In an honor-laden career, Steven Spielberg has never played for higher emotional and political stakes than in his upcoming film on the aftermath of the 1972 massacre of 11 Israeli Olympic athletes by Palestinian Black September terrorists.

The customary secrecy surrounding Spielberg’s projects in progress has been tightened to the point that even the film’s title is listed only as “Untitled Historical Thriller.”

Although some footage of the massacre itself will introduce the film, the focus will be on the subsequent charge to the Mossad by then Prime Minister Golda Meir to hunt down and kill the responsible terrorists.

In the only statement released by his spokesman Marvin Levy, Spielberg said, that “The attack at Munich by Black September and the Israeli response to it was a defining moment in the modern history of the Middle East.”

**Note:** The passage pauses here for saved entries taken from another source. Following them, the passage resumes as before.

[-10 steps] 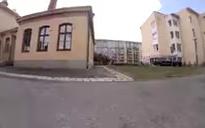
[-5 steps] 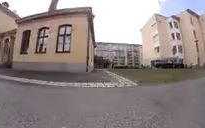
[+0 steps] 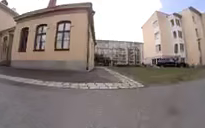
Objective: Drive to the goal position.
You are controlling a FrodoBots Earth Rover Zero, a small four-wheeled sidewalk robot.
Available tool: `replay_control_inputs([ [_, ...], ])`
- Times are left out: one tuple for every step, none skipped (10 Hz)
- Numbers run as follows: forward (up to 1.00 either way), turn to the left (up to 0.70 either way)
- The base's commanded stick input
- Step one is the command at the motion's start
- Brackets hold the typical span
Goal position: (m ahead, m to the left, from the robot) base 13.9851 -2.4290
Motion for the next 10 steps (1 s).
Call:
replay_control_inputs([
  [0.7,0.0],
  [0.7,0.0],
  [0.7,0.0],
  [0.7,0.0],
  [0.7,0.0],
  [0.7,0.0],
  [0.7,0.0],
  [0.7,0.0],
  [0.7,0.0],
  [0.7,0.0],
])
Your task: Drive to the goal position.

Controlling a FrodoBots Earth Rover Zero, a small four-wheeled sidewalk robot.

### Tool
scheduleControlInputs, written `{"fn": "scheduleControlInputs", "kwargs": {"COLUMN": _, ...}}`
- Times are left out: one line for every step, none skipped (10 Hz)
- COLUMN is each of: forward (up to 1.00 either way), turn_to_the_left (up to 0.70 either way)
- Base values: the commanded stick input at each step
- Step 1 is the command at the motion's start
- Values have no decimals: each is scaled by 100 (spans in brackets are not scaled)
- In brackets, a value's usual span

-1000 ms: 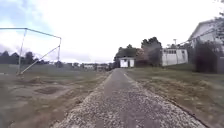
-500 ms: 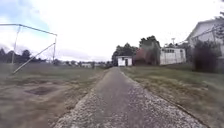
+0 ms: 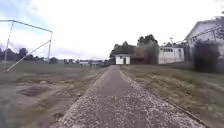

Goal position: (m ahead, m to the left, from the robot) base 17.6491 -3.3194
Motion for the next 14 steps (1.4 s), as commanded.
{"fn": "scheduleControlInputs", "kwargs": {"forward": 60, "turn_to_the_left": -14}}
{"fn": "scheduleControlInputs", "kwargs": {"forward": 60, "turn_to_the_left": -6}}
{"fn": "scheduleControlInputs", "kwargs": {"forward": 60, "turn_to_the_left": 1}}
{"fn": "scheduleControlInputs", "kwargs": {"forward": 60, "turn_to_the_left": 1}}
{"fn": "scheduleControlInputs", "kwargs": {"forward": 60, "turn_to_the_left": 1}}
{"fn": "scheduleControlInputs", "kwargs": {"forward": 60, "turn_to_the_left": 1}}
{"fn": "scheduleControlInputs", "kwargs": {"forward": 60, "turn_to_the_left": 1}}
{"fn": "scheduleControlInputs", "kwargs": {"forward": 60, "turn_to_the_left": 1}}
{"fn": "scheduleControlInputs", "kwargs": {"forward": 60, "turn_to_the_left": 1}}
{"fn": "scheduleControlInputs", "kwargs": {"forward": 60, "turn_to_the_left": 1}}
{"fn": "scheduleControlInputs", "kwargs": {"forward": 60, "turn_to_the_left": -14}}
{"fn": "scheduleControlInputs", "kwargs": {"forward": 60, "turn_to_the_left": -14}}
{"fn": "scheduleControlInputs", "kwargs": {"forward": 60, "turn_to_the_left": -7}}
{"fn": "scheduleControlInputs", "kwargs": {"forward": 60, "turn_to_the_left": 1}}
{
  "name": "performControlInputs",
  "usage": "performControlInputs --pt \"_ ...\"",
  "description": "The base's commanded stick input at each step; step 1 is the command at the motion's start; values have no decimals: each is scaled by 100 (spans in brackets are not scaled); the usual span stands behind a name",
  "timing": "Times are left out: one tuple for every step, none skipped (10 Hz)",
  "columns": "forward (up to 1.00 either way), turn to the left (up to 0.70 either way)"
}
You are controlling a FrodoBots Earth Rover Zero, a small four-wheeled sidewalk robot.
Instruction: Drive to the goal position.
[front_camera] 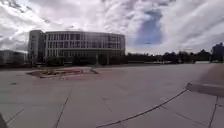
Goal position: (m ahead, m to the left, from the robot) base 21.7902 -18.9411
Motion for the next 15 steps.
performControlInputs --pt "70 -34" --pt "70 -34" --pt "70 -34" --pt "70 -34" --pt "70 -34" --pt "70 -34" --pt "70 -34" --pt "70 -34" --pt "70 -34" --pt "70 -34" --pt "70 -34" --pt "70 -34" --pt "70 -34" --pt "70 -9" --pt "70 1"
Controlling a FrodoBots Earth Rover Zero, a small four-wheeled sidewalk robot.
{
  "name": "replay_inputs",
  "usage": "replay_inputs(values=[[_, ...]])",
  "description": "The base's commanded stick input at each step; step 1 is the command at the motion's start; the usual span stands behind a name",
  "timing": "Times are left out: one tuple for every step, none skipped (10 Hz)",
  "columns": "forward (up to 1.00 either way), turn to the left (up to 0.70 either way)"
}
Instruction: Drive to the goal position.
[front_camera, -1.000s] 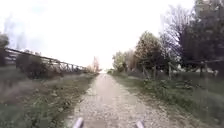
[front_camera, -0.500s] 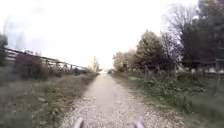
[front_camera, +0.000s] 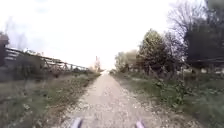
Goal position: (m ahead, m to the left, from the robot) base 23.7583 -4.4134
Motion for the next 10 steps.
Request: replay_inputs(values=[[0.7, 0.0], [0.7, 0.0], [0.7, 0.0], [0.7, 0.0], [0.7, 0.0], [0.7, 0.0], [0.7, 0.0], [0.7, 0.0], [0.7, 0.0], [0.7, 0.0]])
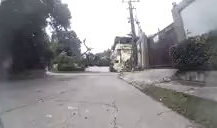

“It is easy to look back at historic events with the benefit of hindsight,” he continued. “What’s not so easy is to try to see things as they must have looked to people at the time. Viewing Israel’s response to Munich through the eyes of the men who were sent to avenge that tragedy adds a human dimension to a horrific episode that we usually think about only in political or military terms.”

“By experiencing how the implacable resolve of these men to succeed in their mission slowly gave way to troubling doubts about what they were doing, I think we can learn something important about the tragic stand-off we find ourselves in today,” Spielberg said.

A few basic facts are available about the film now shooting in Malta, with other locations in Budapest and New York. The screenplay is by renowned playwright Tony Kushner (“Angels in America”) in his feature film debut.

The international cast is headed by Eric Bana as the lead Mossad agent, and includes David Craig, Geoffrey Rush, Mathieu Kassovitz, Hanns Zischler, Ciaran Hinds and Israeli actress Gila Almagor. Universal Pictures will release the film this Dec. 23.

A major concern is that in “Spielberg’s Biggest Gamble,” as one headline had it, too much emphasis will be given to the doubts of the Mossad agents in their mission.

As historian Michael Oren told the New York Times, “It’s become a stereotype, the guilt-ridden Mossad hit man. I don’t see Dirty Harry feeling guilt-ridden. Somehow, it’s only the Jews.”